#### Assigned task:
Copy every line below precisely as it appears.

#### Source material:
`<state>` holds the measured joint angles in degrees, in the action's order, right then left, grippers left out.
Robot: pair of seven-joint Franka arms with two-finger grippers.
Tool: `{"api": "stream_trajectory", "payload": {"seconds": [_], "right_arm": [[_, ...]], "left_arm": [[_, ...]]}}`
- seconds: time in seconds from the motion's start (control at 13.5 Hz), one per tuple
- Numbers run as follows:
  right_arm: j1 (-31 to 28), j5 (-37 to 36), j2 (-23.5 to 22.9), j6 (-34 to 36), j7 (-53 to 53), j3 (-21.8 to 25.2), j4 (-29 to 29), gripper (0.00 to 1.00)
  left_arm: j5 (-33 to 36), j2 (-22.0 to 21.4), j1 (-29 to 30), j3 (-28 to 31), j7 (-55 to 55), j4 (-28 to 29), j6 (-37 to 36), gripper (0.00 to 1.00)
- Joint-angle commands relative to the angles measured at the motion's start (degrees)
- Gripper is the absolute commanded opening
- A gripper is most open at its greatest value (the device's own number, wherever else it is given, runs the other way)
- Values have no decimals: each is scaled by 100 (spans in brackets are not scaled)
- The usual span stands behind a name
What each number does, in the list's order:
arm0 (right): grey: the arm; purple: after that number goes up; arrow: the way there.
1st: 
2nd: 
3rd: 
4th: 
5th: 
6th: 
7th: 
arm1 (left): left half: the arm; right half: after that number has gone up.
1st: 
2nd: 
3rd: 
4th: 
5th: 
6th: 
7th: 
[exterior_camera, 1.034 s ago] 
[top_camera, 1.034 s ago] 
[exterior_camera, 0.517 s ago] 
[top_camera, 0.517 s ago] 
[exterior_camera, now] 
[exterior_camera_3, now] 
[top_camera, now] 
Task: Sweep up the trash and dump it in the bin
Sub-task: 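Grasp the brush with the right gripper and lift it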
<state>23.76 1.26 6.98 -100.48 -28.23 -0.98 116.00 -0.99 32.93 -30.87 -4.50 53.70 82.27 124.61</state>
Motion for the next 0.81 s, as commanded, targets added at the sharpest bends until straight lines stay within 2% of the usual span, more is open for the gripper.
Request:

#### Answer to the exercise:
`<state>` holds the measured joint angles in degrees, in the action's order, right then left, grippers left out.
Robot: pair of seven-joint Franka arms with two-finger grippers.
Tool: `{"api": "stream_trajectory", "payload": {"seconds": [_], "right_arm": [[_, ...]], "left_arm": [[_, ...]]}}`
- seconds: time in seconds from the motion's start (control at 13.5 Hz), one per tuple
- Numbers run as follows:
  right_arm: j1 (-31 to 28), j5 (-37 to 36), j2 (-23.5 to 22.9), j6 (-34 to 36), j7 (-53 to 53), j3 (-21.8 to 25.2), j4 (-29 to 29), gripper (0.00 to 1.00)
  left_arm: j5 (-33 to 36), j2 (-22.0 to 21.4), j1 (-29 to 30), j3 (-28 to 31), j7 (-55 to 55), j4 (-28 to 29), j6 (-37 to 36), gripper (0.00 to 1.00)
- Joint-angle commands relative to the angles measured at the motion's start (degrees)
- Gripper is the absolute commanded opening
- A gripper is most open at its greatest value (the device's own number, wherever else it is given, runs the other way)
- Values have no decimals: each is scaled by 100 (spans in brackets are not scaled)
- The usual span stands behind a name
What each number does, in the list's order:
arm0 (right): grey: the arm; purple: after that number goes up; arrow: the way there.
1st: 
2nd: 
3rd: 
4th: 
5th: 
6th: 
7th: 
arm1 (left): left half: the arm; right half: after that number has gone up.
1st: 
2nd: 
3rd: 
4th: 
5th: 
6th: 
7th: 
[exterior_camera, 1.034 s ago] 
[top_camera, 1.034 s ago] 
[exterior_camera, 0.517 s ago] 
[top_camera, 0.517 s ago] 
[exterior_camera, now] 
[exterior_camera_3, now] 
[top_camera, now] 
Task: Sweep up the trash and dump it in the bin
Sub-task: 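Grasp the brush with the right gripper and lift it
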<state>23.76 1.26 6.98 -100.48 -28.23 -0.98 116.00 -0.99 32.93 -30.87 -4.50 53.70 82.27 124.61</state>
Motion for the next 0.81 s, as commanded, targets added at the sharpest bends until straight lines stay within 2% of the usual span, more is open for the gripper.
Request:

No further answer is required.